START SUPPLIED DATA

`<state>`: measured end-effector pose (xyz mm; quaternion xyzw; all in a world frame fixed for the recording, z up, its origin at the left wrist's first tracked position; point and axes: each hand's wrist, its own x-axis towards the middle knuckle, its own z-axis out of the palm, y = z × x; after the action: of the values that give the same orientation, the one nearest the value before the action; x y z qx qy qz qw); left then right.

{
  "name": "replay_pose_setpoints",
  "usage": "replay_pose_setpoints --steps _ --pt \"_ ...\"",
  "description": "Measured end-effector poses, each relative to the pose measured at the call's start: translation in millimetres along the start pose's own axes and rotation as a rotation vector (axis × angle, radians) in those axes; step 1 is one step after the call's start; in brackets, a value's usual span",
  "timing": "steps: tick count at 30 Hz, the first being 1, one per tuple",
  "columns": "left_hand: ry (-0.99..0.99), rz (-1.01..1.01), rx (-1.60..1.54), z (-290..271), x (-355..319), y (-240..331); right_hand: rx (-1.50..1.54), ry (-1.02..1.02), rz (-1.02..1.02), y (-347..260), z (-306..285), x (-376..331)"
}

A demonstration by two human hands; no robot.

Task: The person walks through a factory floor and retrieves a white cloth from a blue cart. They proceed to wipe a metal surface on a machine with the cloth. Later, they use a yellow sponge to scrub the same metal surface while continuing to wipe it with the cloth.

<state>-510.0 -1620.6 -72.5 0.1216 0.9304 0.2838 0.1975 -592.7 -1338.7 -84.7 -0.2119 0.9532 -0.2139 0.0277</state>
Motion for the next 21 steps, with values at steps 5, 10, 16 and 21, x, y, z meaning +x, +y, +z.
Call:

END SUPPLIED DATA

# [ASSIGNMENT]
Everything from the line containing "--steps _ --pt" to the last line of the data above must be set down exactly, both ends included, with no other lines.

# [ANSWER AREA]
  "usage": "replay_pose_setpoints --steps _ --pt \"_ ...\"",
  "description": "Measured end-effector poses, each relative to the pose measured at the call's start: translation in millimetres along the start pose's own axes and rotation as a rotation vector (axis × angle, radians) in those axes; step 1 is one step after the call's start; in brackets, a value's usual span",
  "timing": "steps: tick count at 30 Hz, the first being 1, one per tuple",
  "columns": "left_hand: ry (-0.99..0.99), rz (-1.01..1.01), rx (-1.60..1.54), z (-290..271), x (-355..319), y (-240..331); right_hand: rx (-1.50..1.54), ry (-1.02..1.02), rz (-1.02..1.02), y (-347..260), z (-306..285), x (-376..331)"
}

A demonstration by two human hands; no robot.

Task: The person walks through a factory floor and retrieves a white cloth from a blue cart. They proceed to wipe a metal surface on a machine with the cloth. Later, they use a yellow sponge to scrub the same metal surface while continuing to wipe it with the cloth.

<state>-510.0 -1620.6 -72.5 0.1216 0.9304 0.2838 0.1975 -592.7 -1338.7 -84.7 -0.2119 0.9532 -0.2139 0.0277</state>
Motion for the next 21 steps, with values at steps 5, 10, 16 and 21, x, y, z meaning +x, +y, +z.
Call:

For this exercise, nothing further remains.